Sunday, April 14, 2019

RIP, Ranking Roger

As if the month of March weren't bad enough, last week I learned that Roger Charlery, Ranking Roger of The (English) Beat, died on March 26th at the entirely too young age of 56. The Beat formed a large part of the soundtrack of my youth, and the band was a 'gateway' to the rocksteady and ska musicians I love so much. Start with the Beat, find your way to Phyllis Dillon and Toots and the Maytals.

The Beat was blessed with two handsome, charismatic frontmen, and the interplay between Ranking Roger's Caribbean-inflected tones and Dave Wakeling's deep Brummagem burr was as integral to the band's sound as their incorporation of Caribbean and Latin instrumentation into their punk-tinged ska/rocksteady blend.

On the band's fist album, 1980's I Just Can't Stop It, the song Ranking Full Stop was the perfect showcase for Roger's mile-a-minute 'toasting' style. From the US Festival, this live version of the infectiously danceable tune is a gem:

Here's a rendition from 2016, in which Roger and his son perform the song, followed by the Beat signature tune Mirror in the Bathroom. The man hadn't lost his touch at all in the intervening decades:

The Beat wasn't just about party music, they were intensely passionate about politics, and articulated a vision for a multi-racial, multi-cultural society... one of their clarion calls was 'Love and Unity, the Only Way':

The Beat's second album, 1981's Wha'ppen, slowed down the frenetic tempo of the first album and incorporated more West African influences. The standout single Doors of Your Heart, a 'unity rocker', opened the album... again, here's the version from the US Festival:

The Beat's third and final album, 1982's Special Beat Service, was their American breakthrough, anchored by the single Save it for Later. While it had the Beat's most conventional rock tunes, it also included some of the band's 'purest' Caribbean dancehall style patois-heavy songs, such as Spar Wid Me:

Special Beat Service was on constant rotation at our house, it was a large part of the soundtrack of my high school years. Due to internal conflicts in the band, it was their last album, their big breakthrough was followed by the big breakup. Ranking Roger and Dave Wakeling formed General Public, whose first single was 1984's Tenderness:

Roger also collaborated with other artists, such as the Clash, with whom he sang Police and Thieves during a 1981 concert:

In the 90's Roger reunited with Pato Banton, with whom he sang Pato and Roger a Go Talk on Special Beat Service for Bubbling Hot:

In the 21st Century, Roger kept performing in various incarnations of The Beat, and performed with his son. His last tour was in 2017, as recounted in this news item:

I spent this morning binge-listening to The Beat's three albums and various singles that Ranking Roger performed on. He was a big part of my youth, and I'm grateful for the message of love, peace, and unity that he always conveyed. By all accounts, he was a lovely man and he was a fine role model, which is altogether too uncommon among celebrities.
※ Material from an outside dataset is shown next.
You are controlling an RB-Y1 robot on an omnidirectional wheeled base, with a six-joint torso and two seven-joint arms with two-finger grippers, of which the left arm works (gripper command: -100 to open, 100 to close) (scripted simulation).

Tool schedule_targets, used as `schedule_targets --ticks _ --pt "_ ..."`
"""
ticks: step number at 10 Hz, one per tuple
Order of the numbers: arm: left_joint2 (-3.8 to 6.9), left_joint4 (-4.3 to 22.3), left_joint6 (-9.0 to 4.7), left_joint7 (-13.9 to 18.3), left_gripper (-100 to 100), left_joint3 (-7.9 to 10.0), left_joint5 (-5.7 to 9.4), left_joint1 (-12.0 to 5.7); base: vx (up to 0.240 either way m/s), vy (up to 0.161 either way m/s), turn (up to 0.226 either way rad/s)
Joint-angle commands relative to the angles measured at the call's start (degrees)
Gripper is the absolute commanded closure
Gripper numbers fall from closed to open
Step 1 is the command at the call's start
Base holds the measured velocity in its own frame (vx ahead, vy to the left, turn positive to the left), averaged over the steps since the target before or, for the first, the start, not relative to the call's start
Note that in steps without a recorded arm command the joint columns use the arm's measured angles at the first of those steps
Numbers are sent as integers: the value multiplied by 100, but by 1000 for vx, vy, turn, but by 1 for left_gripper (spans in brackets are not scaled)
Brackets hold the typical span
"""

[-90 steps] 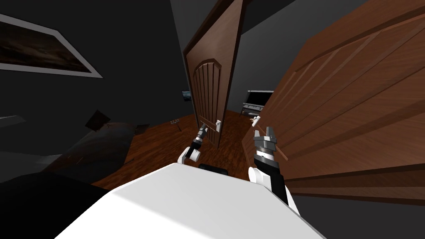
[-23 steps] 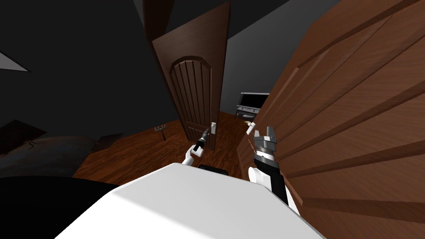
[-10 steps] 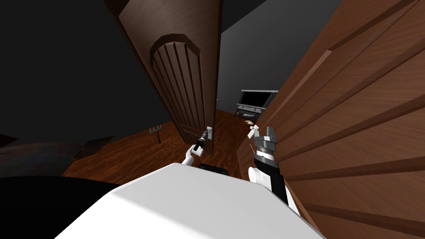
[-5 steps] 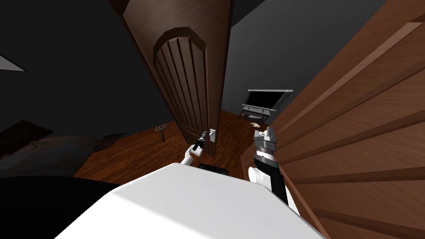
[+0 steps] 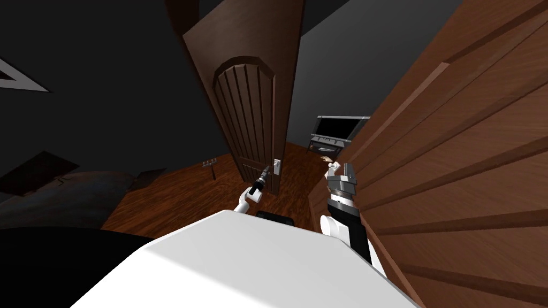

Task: Push the door open

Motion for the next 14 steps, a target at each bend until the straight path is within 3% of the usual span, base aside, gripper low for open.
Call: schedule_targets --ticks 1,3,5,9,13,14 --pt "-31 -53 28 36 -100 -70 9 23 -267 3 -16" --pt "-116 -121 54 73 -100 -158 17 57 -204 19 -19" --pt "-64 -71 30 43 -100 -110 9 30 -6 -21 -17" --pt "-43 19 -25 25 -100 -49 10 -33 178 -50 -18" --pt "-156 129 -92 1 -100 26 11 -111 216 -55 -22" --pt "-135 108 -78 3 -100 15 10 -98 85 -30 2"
zombie rotten mcdonald said...

yeah, we wore out the vinyl of Special Beat Service, too. Never saw the original Beat, but we did catch General Public, and we've seen Dave Wakelings touring version of the Beat a few times....

Big Bad Bald Bastard said...

For a band that only released three albums (albeit perfect ones), they sure were influential. Great party/dance music with great social messaging.